▶ **What is expected**
A verbatim copy of all the data is required, minus any images.

▶ **Exercise material**
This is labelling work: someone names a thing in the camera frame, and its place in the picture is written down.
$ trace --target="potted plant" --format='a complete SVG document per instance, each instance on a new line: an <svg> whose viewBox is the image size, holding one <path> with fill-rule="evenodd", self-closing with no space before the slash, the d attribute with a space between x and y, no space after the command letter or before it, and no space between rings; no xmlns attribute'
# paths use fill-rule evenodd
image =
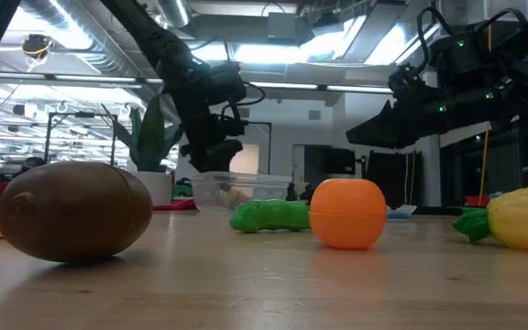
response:
<svg viewBox="0 0 528 330"><path fill-rule="evenodd" d="M131 134L111 116L115 136L129 148L129 157L137 166L133 174L148 189L154 206L168 205L171 203L172 181L160 163L181 139L182 128L176 124L165 126L158 96L150 100L143 120L137 108L130 111L129 117L132 122Z"/></svg>

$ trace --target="table surface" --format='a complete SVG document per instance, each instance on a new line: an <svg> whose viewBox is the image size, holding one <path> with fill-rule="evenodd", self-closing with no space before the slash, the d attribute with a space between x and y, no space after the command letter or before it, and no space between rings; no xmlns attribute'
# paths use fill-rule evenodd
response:
<svg viewBox="0 0 528 330"><path fill-rule="evenodd" d="M155 214L118 257L67 266L0 240L0 329L528 329L528 253L451 218L388 222L369 251Z"/></svg>

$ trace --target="orange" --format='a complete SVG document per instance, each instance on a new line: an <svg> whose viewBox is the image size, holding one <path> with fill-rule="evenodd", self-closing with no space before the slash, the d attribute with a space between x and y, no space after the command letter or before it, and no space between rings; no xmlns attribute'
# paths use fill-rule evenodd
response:
<svg viewBox="0 0 528 330"><path fill-rule="evenodd" d="M326 180L315 190L309 222L313 233L329 247L366 249L382 235L386 201L372 181Z"/></svg>

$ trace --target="green toy cucumber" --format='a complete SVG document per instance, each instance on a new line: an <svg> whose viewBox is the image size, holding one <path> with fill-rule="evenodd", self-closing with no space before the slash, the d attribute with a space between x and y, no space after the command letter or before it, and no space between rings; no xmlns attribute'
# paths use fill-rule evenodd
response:
<svg viewBox="0 0 528 330"><path fill-rule="evenodd" d="M229 225L244 233L260 230L301 231L309 226L309 206L280 200L251 201L238 206Z"/></svg>

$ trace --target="pipe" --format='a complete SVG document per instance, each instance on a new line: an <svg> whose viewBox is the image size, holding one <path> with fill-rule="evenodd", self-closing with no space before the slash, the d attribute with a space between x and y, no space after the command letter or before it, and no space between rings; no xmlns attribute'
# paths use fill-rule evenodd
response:
<svg viewBox="0 0 528 330"><path fill-rule="evenodd" d="M191 21L191 7L186 0L156 0L156 4L169 28L182 28Z"/></svg>
<svg viewBox="0 0 528 330"><path fill-rule="evenodd" d="M34 18L48 22L55 30L80 39L90 39L91 53L75 54L81 60L107 76L142 76L142 70L125 54L97 20L75 0L23 0L20 7ZM148 102L156 91L147 85L131 91Z"/></svg>

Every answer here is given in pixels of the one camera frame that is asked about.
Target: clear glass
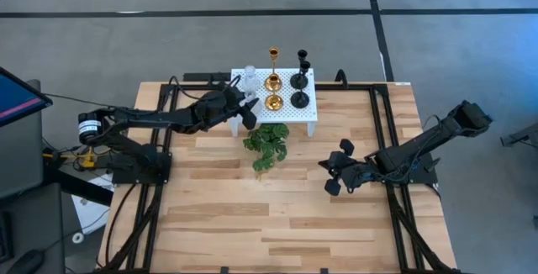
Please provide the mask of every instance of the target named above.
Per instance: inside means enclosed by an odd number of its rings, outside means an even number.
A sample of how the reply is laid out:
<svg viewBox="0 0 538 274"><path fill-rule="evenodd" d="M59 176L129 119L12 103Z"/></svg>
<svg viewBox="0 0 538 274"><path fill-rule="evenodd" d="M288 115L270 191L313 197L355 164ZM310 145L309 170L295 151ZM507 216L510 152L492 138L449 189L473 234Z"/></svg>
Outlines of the clear glass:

▶ **Final answer**
This is labelling work: someone names a thing in the camera frame, and its place in the picture is written down.
$ trace --target="potted plant" --format='a complete SVG document per instance, each instance on a new line: an <svg> whose viewBox is the image size, holding one <path> with fill-rule="evenodd", self-closing with no space before the slash, the d attribute with a space between x and y, no space after the command letter or before it, and no space between rings; no xmlns attribute'
# paths use fill-rule evenodd
image =
response:
<svg viewBox="0 0 528 330"><path fill-rule="evenodd" d="M131 134L111 116L115 136L129 148L129 157L137 166L133 174L148 189L154 206L168 205L171 203L172 181L160 163L181 139L182 128L176 124L165 126L158 96L150 100L143 120L137 108L130 111L129 117L132 122Z"/></svg>

$ trace --target="table surface" --format='a complete SVG document per instance, each instance on a new line: an <svg> whose viewBox is the image size, holding one <path> with fill-rule="evenodd", self-closing with no space before the slash, the d attribute with a space between x and y, no space after the command letter or before it, and no space between rings; no xmlns attribute'
# paths use fill-rule evenodd
response:
<svg viewBox="0 0 528 330"><path fill-rule="evenodd" d="M155 214L118 257L67 266L0 240L0 329L528 329L528 253L451 218L388 222L369 251Z"/></svg>

$ trace --target="orange" --format='a complete SVG document per instance, each instance on a new line: an <svg> whose viewBox is the image size, holding one <path> with fill-rule="evenodd", self-closing with no space before the slash, the d attribute with a space between x and y, no space after the command letter or before it, and no space between rings; no xmlns attribute'
# paths use fill-rule evenodd
response:
<svg viewBox="0 0 528 330"><path fill-rule="evenodd" d="M326 180L315 190L309 222L313 233L329 247L366 249L382 235L386 201L372 181Z"/></svg>

$ trace --target="green toy cucumber" --format='a complete SVG document per instance, each instance on a new line: an <svg> whose viewBox is the image size, holding one <path> with fill-rule="evenodd", self-closing with no space before the slash, the d attribute with a space between x and y, no space after the command letter or before it, and no space between rings; no xmlns attribute'
# paths use fill-rule evenodd
response:
<svg viewBox="0 0 528 330"><path fill-rule="evenodd" d="M229 225L244 233L260 230L301 231L309 226L309 206L280 200L251 201L238 206Z"/></svg>

$ trace --target="pipe" --format='a complete SVG document per instance, each instance on a new line: an <svg> whose viewBox is the image size, holding one <path> with fill-rule="evenodd", self-closing with no space before the slash, the d attribute with a space between x and y, no space after the command letter or before it, and no space between rings; no xmlns attribute'
# paths use fill-rule evenodd
response:
<svg viewBox="0 0 528 330"><path fill-rule="evenodd" d="M191 21L191 7L186 0L156 0L156 4L169 28L182 28Z"/></svg>
<svg viewBox="0 0 528 330"><path fill-rule="evenodd" d="M34 18L48 22L55 30L80 39L90 39L91 53L75 54L81 60L107 76L142 76L142 70L125 54L97 20L75 0L23 0L20 7ZM148 102L156 91L147 85L131 91Z"/></svg>

Every answer here is given in pixels of the one camera frame that is asked about.
Target: clear glass
Please provide the mask of every instance of the target named above.
Per instance: inside means enclosed by an odd number of its rings, outside means an even number.
A sample of how the reply is laid out:
<svg viewBox="0 0 538 274"><path fill-rule="evenodd" d="M59 176L129 119L12 103Z"/></svg>
<svg viewBox="0 0 538 274"><path fill-rule="evenodd" d="M288 115L270 191L313 197L355 164ZM310 145L309 170L295 151ZM507 216L510 152L492 138L449 189L473 234Z"/></svg>
Outlines of the clear glass:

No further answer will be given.